21.4.06

A auto-suficiência de petróleo

A auto-suficiência do Brasil na produção de petróleo é algo que merece comemoração. Em primeiro lugar, porque não são muitos os países que conseguem produzir o petróleo que consomem e ainda exportar excedentes - o que representa substancial alívio para as contas nacionais. Em segundo lugar, porque a auto-suficiência ocorre num momento de grande instabilidade política nos grandes centros produtores do Oriente Médio e a produção mundial está perigosamente encostada nas exigências de consumo, fatos que têm elevado os preços a patamares nunca vistos.

Mas a auto-suficiência não ocorre por mérito do governo Lula, como se tenta fazer crer, numa tentativa de transformar um esforço coletivo, nacional, em trunfo da propaganda para a reeleição do presidente. A Petrobrás está gastando com publicidade, para anunciar a auto-suficiência, uma fábula de dinheiro. A campanha publicitária foi orçada em R$ 37 milhões.

E não se diga que tanta publicidade não tem conotações político-partidárias e eleitorais. Na noite de terça-feira, por exemplo, o primeiro dos três comerciais para a televisão produzidos para a Petrobrás foi exibido em rede pela TV Globo logo em seguida a três anúncios do PT, dois dos quais exaltando o governo Lula pela implementação do programa Bolsa-Família.

Para o telespectador desavisado, tudo não passou de propaganda das realizações do governo Lula - e era essa a impressão que os marqueteiros do governo queriam transmitir.

O governo petista, aliás, é especialista em aplicar o golpe da apropriação indébita de obras e programas sociais. O Bolsa-Família, para quem não acompanha a vida nacional com atenção, é uma realização do governo Lula, e não uma ampliação de programas sociais iniciados durante o governo Fernando Henrique.

Com a auto-suficiência da produção de petróleo dá-se o mesmo. Não foi da noite para o dia, nem unicamente graças aos esforços do governo Lula que a Petrobrás atingiu a meta. A auto-suficiência é resultado de um trabalho que vem de longe.
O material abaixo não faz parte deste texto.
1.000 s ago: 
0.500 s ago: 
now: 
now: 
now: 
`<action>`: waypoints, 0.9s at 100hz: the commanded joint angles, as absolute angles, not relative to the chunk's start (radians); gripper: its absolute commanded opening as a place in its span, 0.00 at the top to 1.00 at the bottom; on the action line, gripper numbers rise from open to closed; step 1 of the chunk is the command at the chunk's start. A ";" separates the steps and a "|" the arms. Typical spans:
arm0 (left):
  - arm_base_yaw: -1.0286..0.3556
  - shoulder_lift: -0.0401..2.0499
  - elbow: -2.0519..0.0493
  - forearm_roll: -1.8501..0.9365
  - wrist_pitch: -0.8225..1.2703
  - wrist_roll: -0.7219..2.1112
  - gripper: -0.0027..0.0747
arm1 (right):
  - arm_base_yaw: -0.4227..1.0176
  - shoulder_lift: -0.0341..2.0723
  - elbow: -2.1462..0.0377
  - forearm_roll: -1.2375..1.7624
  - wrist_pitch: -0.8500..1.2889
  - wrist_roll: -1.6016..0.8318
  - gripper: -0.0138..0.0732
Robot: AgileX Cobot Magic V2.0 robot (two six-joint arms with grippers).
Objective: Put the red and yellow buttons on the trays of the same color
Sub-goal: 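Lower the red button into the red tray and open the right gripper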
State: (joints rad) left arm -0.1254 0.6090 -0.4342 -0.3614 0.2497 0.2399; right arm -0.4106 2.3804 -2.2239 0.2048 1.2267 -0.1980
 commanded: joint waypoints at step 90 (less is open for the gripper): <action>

E os maiores méritos por esse resultado cabem indiscutivelmente aos funcionários e diretores da companhia ao longo de toda sua vida, com poucas exceções, cuja competência é mundialmente reconhecida. Os primeiros passos decisivos foram dados - justiça seja feita - durante o governo do general Ernesto Geisel, quando a empresa começou a desenvolver a tecnologia necessária para a exploração e extração de óleo em águas profundas, na plataforma continental. E esse processo culminou durante o governo Fernando Henrique, quando os papéis da Petrobrás começaram a ser negociados em bolsas do exterior, o que obrigou a empresa a abandonar velhas práticas corporativas e a adotar processos administrativos eficientes, voltados unicamente para a capacitação técnica e a capitalização - fatores sem os quais não seria uma empresa com projeção mundial, como é hoje. A auto-suficiência da produção de petróleo foi decorrência de todos esses acontecimentos.

É preciso considerar, também, que a auto-suficiência não é uma condição permanente. Com a entrada em operação da Plataforma P-50, a Petrobrás produzirá 1,9 milhão de barris/dia para um consumo de 1,85 milhão de barris/dia. Esse suprimento, ao ritmo atual de crescimento da economia, será suficiente até 2010. Para manter a auto-suficiência, a Petrobrás terá de investir maciçamente na prospecção e exploração de novas jazidas, mantendo, no mínimo, a cadência atual.

Se mantiver os investimentos programados de R$ 56,4 bilhões até 2010, chegará àquele ano com uma extração de 2,3 milhões de barris/dia, para um consumo previsto de 2 milhões de barris/dia - e isso porque, para cada barril produzido, acrescentará 1,3 barril às reservas provadas. Essas reservas são suficientes para atender ao consumo de 19,6 anos, mantido o ritmo atual de extração.

Mas, para que esse ritmo de exploração e produção seja mantido, a Petrobrás terá de manter inalterada a sua política de preços, repassando para os consumidores brasileiros de derivados os preços cobrados no mercado internacional. Sem isso, a auto-suficiência será um sonho efêmero.